Ahmet Davutoğlu'nun sözleri hem Melih Altınok'un hem de Ahmet
Kekeç'in ilgisini çekmiş olmalı ki, bu iki yazar arkadaşım da bu
sözlerin tahlilini yapıyorlardı. İsterseniz önce Davutoğlu'nun
dediklerini hatırlayalım:
Ne demişti?
"-Terörle mücadele konusunda defterler açılırsa... Birçok insan,
insan yüzüne çıkamaz.
Bizi bugün eleştirenler insan yüzüne çıkamazlar!
Açık söylüyorum.
Neden mi? İleride bir gün Türkiye Cumhuriyeti tarihi yazıldığı
zaman en kritik dönemlerden biri 7 Haziran ile 1 Kasım arasındaki
dönem olarak yazılacaktır." Melih Altınok Davutoğlu'nun bu
sözlerine karşı şu yorumu getirmişti:
Altınok'un yorumu
"Öğrenelim bakalım, gençlerimizi kaybettiğimiz Suruç saldırısında,
onlarca canımızı yitirdiğimiz Ankara Garı patlamasında devlet
aygıtı elinde olan bir başbakan olarak neler yapmış?

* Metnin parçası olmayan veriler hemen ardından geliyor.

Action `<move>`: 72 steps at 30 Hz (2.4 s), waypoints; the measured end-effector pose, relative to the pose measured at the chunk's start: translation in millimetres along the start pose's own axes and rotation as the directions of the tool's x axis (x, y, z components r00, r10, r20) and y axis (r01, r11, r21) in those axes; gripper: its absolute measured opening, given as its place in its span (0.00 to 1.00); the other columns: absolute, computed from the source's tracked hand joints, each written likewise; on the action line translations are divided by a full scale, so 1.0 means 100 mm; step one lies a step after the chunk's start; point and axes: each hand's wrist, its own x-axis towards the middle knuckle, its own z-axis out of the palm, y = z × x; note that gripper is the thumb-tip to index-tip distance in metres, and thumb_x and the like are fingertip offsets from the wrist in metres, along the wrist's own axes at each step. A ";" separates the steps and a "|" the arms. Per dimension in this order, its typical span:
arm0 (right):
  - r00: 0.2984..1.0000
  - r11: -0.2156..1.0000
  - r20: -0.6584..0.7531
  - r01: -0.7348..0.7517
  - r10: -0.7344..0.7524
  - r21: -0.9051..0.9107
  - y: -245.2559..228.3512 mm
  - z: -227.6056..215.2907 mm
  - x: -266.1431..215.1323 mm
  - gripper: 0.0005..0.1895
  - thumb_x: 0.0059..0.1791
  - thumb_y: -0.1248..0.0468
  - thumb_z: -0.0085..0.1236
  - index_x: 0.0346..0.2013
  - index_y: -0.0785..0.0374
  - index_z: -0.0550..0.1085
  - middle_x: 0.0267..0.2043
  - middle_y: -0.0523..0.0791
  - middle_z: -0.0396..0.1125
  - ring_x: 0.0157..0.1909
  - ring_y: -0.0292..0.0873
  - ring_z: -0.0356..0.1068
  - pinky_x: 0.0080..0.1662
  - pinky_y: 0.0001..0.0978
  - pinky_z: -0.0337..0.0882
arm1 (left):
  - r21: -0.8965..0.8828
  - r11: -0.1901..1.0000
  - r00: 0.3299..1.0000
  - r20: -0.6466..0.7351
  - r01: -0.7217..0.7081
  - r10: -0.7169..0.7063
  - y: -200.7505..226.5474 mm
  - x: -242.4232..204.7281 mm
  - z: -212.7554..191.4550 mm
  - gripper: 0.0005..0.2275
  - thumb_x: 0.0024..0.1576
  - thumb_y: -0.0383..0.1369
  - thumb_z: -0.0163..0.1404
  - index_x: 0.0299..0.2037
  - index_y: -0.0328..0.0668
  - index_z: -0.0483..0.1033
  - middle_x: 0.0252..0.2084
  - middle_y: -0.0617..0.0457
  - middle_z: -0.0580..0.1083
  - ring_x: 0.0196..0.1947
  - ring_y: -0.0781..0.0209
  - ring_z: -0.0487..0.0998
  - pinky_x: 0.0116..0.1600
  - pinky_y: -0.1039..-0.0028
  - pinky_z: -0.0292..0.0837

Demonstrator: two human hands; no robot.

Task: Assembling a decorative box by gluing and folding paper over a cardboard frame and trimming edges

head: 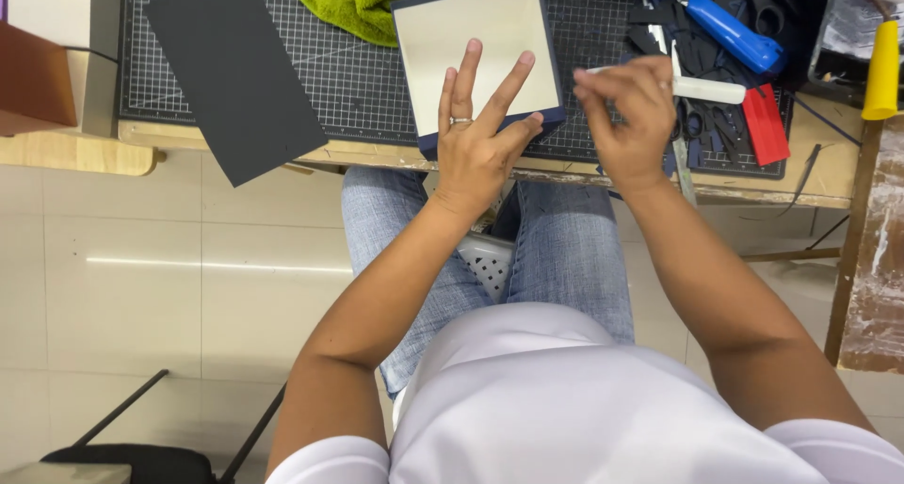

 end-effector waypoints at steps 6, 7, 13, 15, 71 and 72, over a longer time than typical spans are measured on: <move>0.941 0.936 0.055 0.337 -0.333 -0.103 -0.13 -0.03 -0.19 0.13 0.55 0.79 0.59 0.44 0.61 0.84 0.45 0.46 0.79 0.38 0.48 0.66 0.50 0.35 0.58 | -0.002 0.999 0.999 0.019 0.049 -0.049 0.04 0.02 -0.03 0.15 0.73 0.42 0.47 0.32 0.54 0.79 0.74 0.56 0.59 0.77 0.28 0.49 0.80 0.43 0.48; 0.938 0.926 0.047 0.346 -0.342 -0.153 -0.12 -0.01 -0.21 0.11 0.55 0.77 0.62 0.43 0.59 0.85 0.44 0.43 0.79 0.38 0.48 0.66 0.51 0.37 0.57 | -0.015 0.998 0.998 0.029 0.056 -0.056 0.04 0.01 -0.03 0.14 0.72 0.41 0.49 0.33 0.53 0.78 0.75 0.56 0.58 0.77 0.28 0.48 0.81 0.41 0.48; 0.934 0.902 0.056 0.355 -0.353 -0.246 -0.08 0.00 -0.22 0.12 0.55 0.75 0.63 0.45 0.54 0.86 0.44 0.40 0.80 0.39 0.47 0.65 0.52 0.38 0.55 | -0.050 0.995 0.992 0.096 0.086 -0.081 0.02 0.03 -0.03 0.14 0.72 0.41 0.51 0.33 0.51 0.76 0.77 0.57 0.54 0.79 0.27 0.44 0.82 0.38 0.47; 0.937 0.904 0.062 0.347 -0.343 -0.251 -0.11 -0.01 -0.20 0.13 0.55 0.76 0.62 0.46 0.55 0.86 0.45 0.41 0.81 0.38 0.47 0.65 0.53 0.38 0.55 | -0.057 0.992 0.986 0.130 0.115 -0.107 0.00 0.03 -0.03 0.13 0.72 0.42 0.51 0.33 0.52 0.76 0.77 0.57 0.52 0.79 0.27 0.42 0.83 0.36 0.46; 0.930 0.883 0.299 0.315 -0.214 -0.348 -0.51 0.44 -0.02 0.12 0.55 0.73 0.56 0.42 0.53 0.83 0.42 0.36 0.77 0.30 0.38 0.73 0.28 0.29 0.65 | 0.022 0.963 0.904 0.339 0.268 -0.260 -0.54 -0.11 -0.20 0.08 0.55 0.45 0.67 0.27 0.60 0.86 0.77 0.47 0.49 0.75 0.28 0.26 0.77 0.32 0.29; 0.929 0.882 0.296 0.321 -0.223 -0.345 -0.48 0.46 -0.03 0.12 0.55 0.73 0.56 0.42 0.53 0.83 0.42 0.36 0.77 0.30 0.38 0.73 0.28 0.29 0.65 | 0.027 0.963 0.907 0.331 0.267 -0.260 -0.53 -0.16 -0.25 0.08 0.55 0.45 0.67 0.27 0.60 0.86 0.77 0.47 0.49 0.75 0.28 0.26 0.77 0.32 0.29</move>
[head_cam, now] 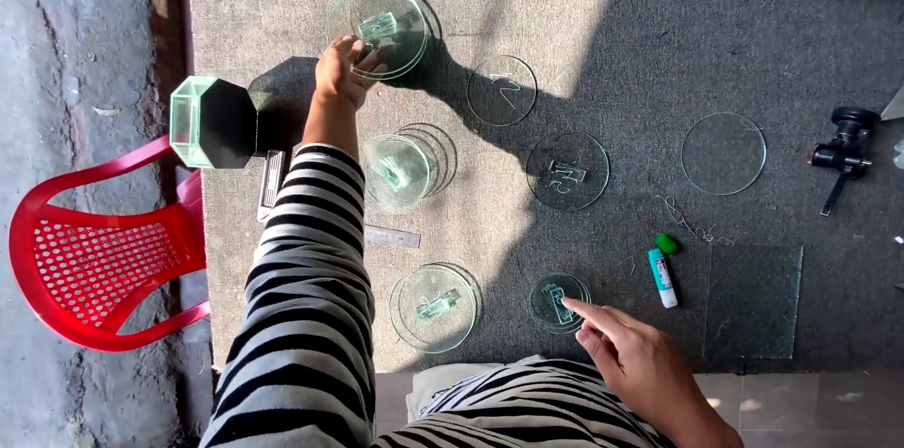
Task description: Applying liquid to circular glass plates and arranging them on a workbench in a workshop.
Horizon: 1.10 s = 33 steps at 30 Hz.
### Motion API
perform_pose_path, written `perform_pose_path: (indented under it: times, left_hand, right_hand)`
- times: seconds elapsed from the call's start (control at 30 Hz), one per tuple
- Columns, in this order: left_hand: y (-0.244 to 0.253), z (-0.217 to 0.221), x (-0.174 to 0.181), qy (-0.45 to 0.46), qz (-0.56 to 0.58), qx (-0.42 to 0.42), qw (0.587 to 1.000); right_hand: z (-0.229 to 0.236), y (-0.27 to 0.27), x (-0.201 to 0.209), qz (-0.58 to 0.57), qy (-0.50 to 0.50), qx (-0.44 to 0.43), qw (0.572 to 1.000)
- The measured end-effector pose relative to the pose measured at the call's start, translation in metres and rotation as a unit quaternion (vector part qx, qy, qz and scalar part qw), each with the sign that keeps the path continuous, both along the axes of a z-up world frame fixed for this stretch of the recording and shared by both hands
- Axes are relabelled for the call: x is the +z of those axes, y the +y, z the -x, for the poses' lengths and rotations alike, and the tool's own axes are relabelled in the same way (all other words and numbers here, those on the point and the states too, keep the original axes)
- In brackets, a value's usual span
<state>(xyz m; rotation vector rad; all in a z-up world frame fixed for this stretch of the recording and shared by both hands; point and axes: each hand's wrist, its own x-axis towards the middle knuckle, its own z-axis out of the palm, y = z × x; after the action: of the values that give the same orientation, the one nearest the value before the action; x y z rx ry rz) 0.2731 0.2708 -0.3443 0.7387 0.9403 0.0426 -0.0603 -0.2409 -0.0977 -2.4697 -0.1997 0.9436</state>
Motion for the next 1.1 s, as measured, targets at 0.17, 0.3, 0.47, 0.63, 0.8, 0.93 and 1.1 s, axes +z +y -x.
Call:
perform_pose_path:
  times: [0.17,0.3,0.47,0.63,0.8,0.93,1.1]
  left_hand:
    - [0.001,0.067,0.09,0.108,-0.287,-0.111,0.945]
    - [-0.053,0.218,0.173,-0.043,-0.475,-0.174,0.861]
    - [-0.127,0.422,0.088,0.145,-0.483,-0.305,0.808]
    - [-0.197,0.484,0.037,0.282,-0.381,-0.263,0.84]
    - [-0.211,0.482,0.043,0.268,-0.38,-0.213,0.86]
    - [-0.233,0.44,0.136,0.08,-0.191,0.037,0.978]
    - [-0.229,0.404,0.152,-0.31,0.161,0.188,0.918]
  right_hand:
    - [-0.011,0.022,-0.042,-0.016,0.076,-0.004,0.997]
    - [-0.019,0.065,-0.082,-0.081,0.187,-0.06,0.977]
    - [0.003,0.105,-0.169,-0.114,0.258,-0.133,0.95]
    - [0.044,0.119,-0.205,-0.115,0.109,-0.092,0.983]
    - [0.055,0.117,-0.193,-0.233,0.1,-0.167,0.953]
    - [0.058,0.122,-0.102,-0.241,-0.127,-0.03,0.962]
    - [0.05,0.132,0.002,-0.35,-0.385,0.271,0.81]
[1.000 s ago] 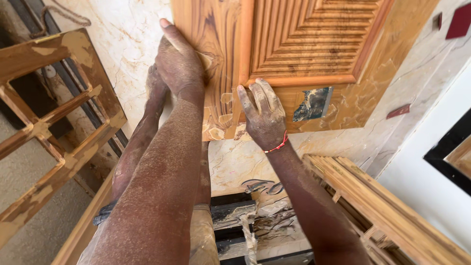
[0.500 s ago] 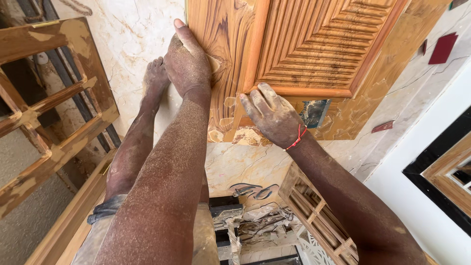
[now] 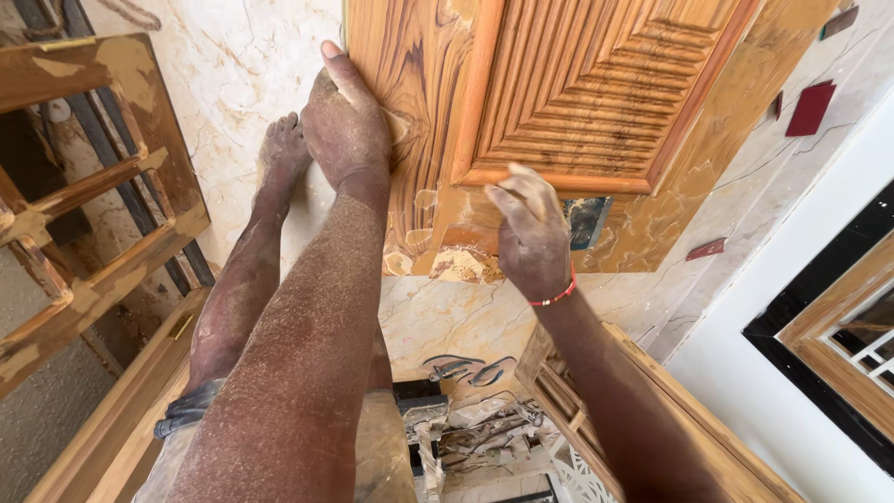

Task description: The person sands a wooden door panel using a sanding block and sandpaper. They work on the grooved center and the flat frame, switching between tools to smooth the surface.

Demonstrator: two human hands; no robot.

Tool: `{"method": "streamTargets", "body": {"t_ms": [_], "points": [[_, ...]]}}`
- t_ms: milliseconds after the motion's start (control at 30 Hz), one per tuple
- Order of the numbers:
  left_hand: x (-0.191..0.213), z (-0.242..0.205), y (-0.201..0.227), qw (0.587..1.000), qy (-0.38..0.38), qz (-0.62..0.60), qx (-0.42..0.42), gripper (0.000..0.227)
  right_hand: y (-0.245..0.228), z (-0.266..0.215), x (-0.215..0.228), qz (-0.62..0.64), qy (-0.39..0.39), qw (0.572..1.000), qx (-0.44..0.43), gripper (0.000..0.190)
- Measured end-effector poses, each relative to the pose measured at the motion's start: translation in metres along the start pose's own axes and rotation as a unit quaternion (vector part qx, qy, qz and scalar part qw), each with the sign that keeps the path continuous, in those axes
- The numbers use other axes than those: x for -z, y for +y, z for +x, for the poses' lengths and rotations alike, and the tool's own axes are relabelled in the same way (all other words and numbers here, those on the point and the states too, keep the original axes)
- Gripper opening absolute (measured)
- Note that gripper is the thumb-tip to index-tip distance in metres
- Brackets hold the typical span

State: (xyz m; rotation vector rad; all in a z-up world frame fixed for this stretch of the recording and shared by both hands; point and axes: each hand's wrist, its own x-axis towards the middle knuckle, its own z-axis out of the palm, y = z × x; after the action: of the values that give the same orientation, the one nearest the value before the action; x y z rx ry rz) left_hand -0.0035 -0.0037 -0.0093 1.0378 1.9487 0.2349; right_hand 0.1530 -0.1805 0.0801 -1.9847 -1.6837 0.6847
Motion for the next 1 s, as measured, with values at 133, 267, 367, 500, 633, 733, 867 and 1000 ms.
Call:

Hatta yalnızca bu 7 Haziran-1 Kasım arası değil Davutoğlu, ülkeyi
yönettiği 20 aylık o dönemi de anlatsın.
Çünkü Rusya ve Türkiye yakınlaşmasının tam orta yerine uçak
düşürülen, Türkiye'nin Hillary Clinton'un Suriye hayallerine memur
edildiği ve bitişi okyanus ötesinde tertiplenen bir darbe
girişimiyle karşılanan o teslimiyet günleri gerçekten izaha
muhtaç." Ahmet Kekeç de şöyle değerlendirmiş Davutoğlu'nun
sözlerini:
Kekeç'in yorumu
"Davutoğlu'nun açıklamasında kritik cümle şu bence: 'İleride bir
gün Türkiye Cumhuriyeti tarihi yazıldığı zaman en kritik
dönemlerden biri 7 Haziran ile 1 Kasım arasındaki dönem olarak
yazılacaktır.' Burada ne söylüyor Davutoğlu? Bence çok şey
söylüyor.
Bir diğer ifadeyle, 'partisini' ve 'ona sadece vefa göstereceğim'
dediği Cumhurbaşkanı Erdoğan'ı tehdit ediyor.
Neyle tehdit ettiğini kendisi açıklasın.
Yani açık konuşsun..."
Ne demek istedi?
Evet... Davutoğlu'nun esrarlarla dolu sözlerini anlamak tabii ki
kolay değil. Acaba birilerinin 7 Haziran sonrasındaki koalisyon
ihtimalini bertaraf edip 1 Kasım'daki erken seçimi zorlamak için
terörü köpürttüğünü mü söylemek istiyor?
Hoca gibi
Böyle durumlarda bizim geleneğimizin çıkış yolu Nasreddin Hoca'nın
fıkralarından geçer. Mesela Hoca emekli olunca şişmanlamış ve
hantallaşmış.
Bu yüzden ne kadar uğraşırsa uğraşsın, eşeğine binemiyormuş. Onun
acıklı halini izleyen çocuklar da gülüp, yüksek sesle alay
ediyorlarmış. Hoca onların duyacağı kadar yüksek sesle "Ah Hoca,
nerede senin gençliğin" diye bağırmış, sonra da alçak sesle "Sus
ulan ben senin gençliğini de bilirim" diye mırıldanmış.